Katholische Laiengemeinschaft: Die guten Menschen von Trastevere

Rom - Der Saal singt „Tanti auguri a te, tanti auguri, caro Claudio“, – zum Geburtstag viel Glück. Der Refrain erklingt ein wenig heiser aus 200 Männerkehlen. Für einen Augenblick ist es fast andächtig still in dem hohen, weiß gekachelten Raum. Die Geräusche an der Essenausgabe verstummen. Halb gerührt, halb verlegen nimmt Claudio, ein hagerer, blasser Mann, eine kleine Torte mit Kerzen entgegen. Auch ein Geschenk fehlt nicht. Unter Beifall packt er es aus: ein paar hübsch verpackte Kosmetikartikel – für die meisten im Saal unerschwinglich.

Es herrscht großer Andrang in der Via Dandolo in Roms Stadtteil Trastevere, erst recht an klammen Winterabenden. Das fünfstöckige Wohnhaus sieht unscheinbar aus, Touristen, die sich ein paar Straßen weiter durch Roms Ausgehviertel schieben, verirren sich hierher nur selten. In Rom aber ist die Via Dandolo 10 eine Adresse, die viele kennen, vor allem die, die die Gesellschaft ausgespuckt hat. Drei Mal pro Woche öffnet abends die Mensa von Sant’Egidio im Erdgeschoss ihre Tore für alle, die bedürftig sind. Hier bekommen sie ein warmes Essen, können sogar wählen zwischen mehreren Gerichten.

Man kennt sich, manche kommen seit Jahren her. So wie Ruggiero. „Für mich ist das hier auch ein Stück zu Hause geworden“, sagt der 66-Jährige, der schon länger auf der Straße lebt. Zwischen 800 und 1000 Essen geben die Mitarbeiter jeden Abend aus, mehr als 2 000 in der Woche, seit fast 25 Jahren. Die Via Dandolo ist die älteste Kantine ihrer Art und hat Schule gemacht in anderen italienischen Städten.

„Wir können nur selbst etwas tun“

Vom Staat hat man in Italien in einer sozialen Notlage nicht viel zu erwarten, jahrelange Sozialhilfe wie in Deutschland gibt es nicht. Eine umso wichtigere Rolle spielen die Familie, die Kirche – oder Organisationen wie Sant’Egidio. Allein in Rom betreut die katholische Laiengemeinschaft mehr als 10 000 Menschen. Dabei baut sie auf die Mitarbeit von Freiwilligen.

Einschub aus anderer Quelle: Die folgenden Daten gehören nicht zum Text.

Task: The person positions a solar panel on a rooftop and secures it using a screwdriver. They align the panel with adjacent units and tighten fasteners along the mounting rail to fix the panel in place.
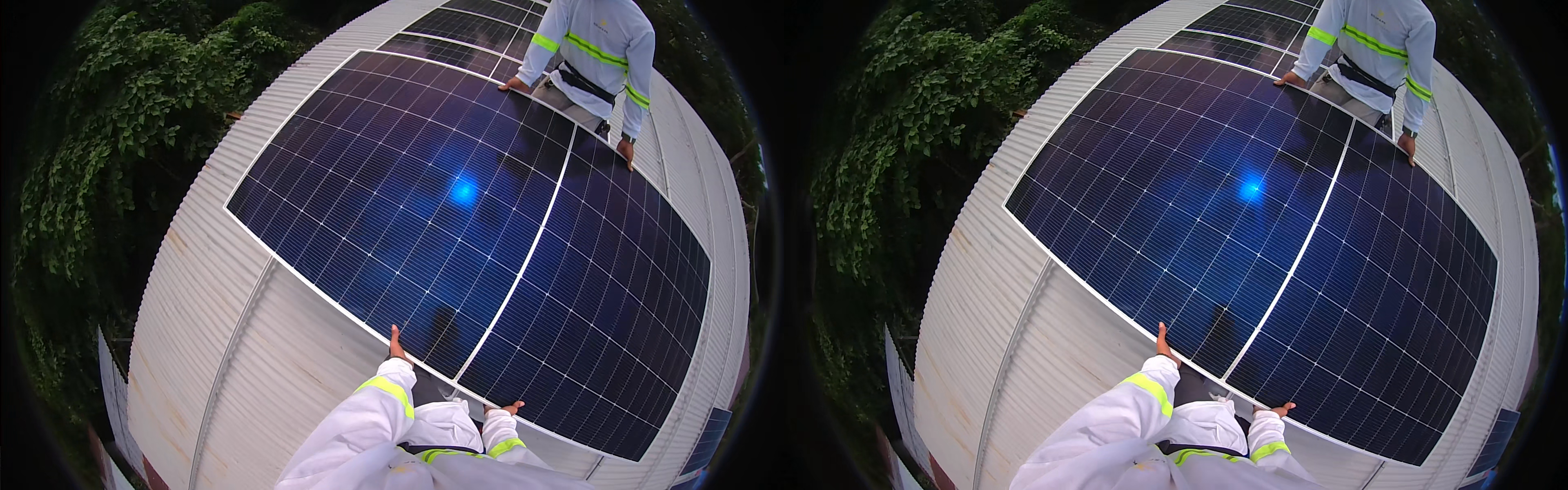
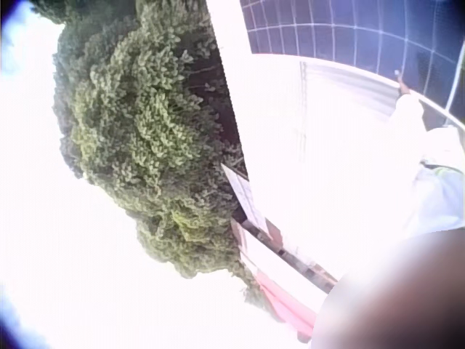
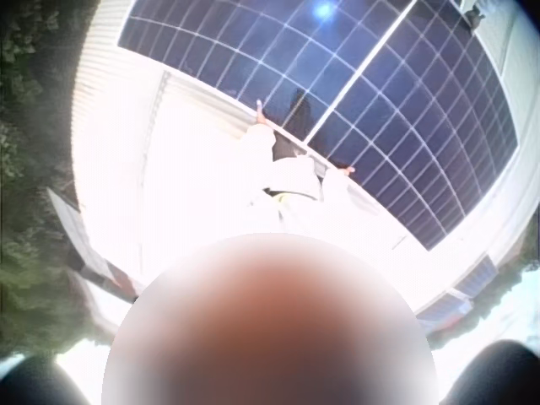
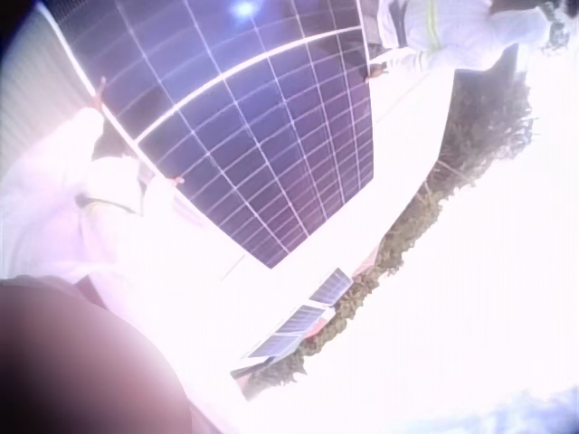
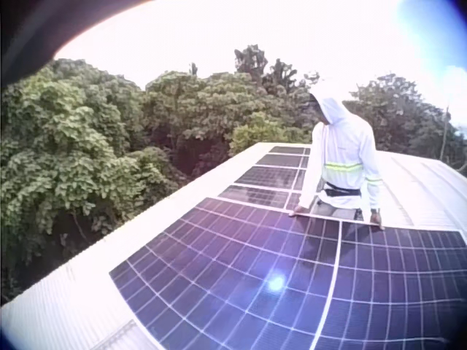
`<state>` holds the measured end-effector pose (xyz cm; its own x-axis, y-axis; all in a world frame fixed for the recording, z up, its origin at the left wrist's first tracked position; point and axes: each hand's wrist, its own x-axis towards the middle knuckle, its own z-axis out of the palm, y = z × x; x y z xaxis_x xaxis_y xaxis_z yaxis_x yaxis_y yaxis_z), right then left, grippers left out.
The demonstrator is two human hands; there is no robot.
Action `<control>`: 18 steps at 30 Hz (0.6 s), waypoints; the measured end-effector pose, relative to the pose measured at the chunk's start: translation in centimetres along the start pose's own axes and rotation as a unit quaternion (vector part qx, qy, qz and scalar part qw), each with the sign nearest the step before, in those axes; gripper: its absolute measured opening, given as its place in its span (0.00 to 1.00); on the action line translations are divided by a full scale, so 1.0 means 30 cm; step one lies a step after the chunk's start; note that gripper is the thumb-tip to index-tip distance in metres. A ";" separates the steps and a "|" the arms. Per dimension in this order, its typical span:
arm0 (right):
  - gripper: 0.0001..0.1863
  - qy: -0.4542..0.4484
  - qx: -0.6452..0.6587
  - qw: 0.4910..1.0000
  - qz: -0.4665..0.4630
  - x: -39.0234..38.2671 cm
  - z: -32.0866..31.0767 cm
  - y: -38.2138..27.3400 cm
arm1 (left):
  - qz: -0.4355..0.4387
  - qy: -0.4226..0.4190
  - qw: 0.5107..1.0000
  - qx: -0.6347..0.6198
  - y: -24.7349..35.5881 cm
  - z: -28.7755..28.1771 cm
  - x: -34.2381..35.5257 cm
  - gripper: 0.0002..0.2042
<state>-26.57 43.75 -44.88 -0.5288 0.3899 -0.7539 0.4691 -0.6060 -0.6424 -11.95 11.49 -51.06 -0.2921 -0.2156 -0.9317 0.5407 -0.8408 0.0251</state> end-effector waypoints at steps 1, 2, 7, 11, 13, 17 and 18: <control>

In ganz Italien sind es 25 000, die sich in ihrer Freizeit engagieren. Ärzte sind darunter, Lehrer, Verkäuferinnen, Rentner, Studenten. Sie sind Teil jener immer noch starken Zivilgesellschaft, die auch ein Silvio Berlusconi in den vielen Jahren als Regierungschef nicht zerstören konnte. Sie sind Teil jenes anderen, besseren Italien, das abseits der Politik selbstverständlich hilft, egal, ob es um Erdbebenopfer in den Abruzzen geht oder gestrandete Elendsflüchtlinge aus Afrika. Allein in der Via Dandolo arbeiten zwischen 400 und 500 Freiwillige aus allen Bereichen der römischen Gesellschaft, sie tun es mit sehr viel Überzeugung – und unentgeltlich.

Mirella zum Beispiel hat vor einem halben Jahr eine ihrer Töchter verloren. Sie starb an Brustkrebs, hinterließ zwei Kinder und eine Mutter, die vor Schmerz nicht mehr wusste, wie sie weiterleben sollte. „Ich musste etwas tun, sonst wäre ich verrückt geworden“, sagt Mirella. Das Leben geht ja weiter, und man muss doch helfen, gerade in Zeiten wie diesen, in einem Land, wo die Politik so komplett versagt hat und immer mehr Menschen in die Armut abzurutschen drohen.

Filippo, ein junger Student, der ebenfalls in der Via Dandolo hilft, erwartet von der italienischen Politik wie viele seiner Generation rein gar nichts. „Wir können nur selbst etwas tun, um an den Zuständen etwas zu ändern“, sagt er. Das hier – er holt aus und zeigt auf den Saal – könne in Italien schnell jedem in seinem Alter passieren. Immerhin sind knapp 28 Prozent der Jugendlichen ohne Job, im Süden Italiens sogar fast 39 Prozent. Filippo hebt an zu einer Rede über dieses großartige, schreckliche Land, das eine ganze Generation um ihre Zukunft gebracht hat, weil es keine Arbeit und keine Perspektiven gebe.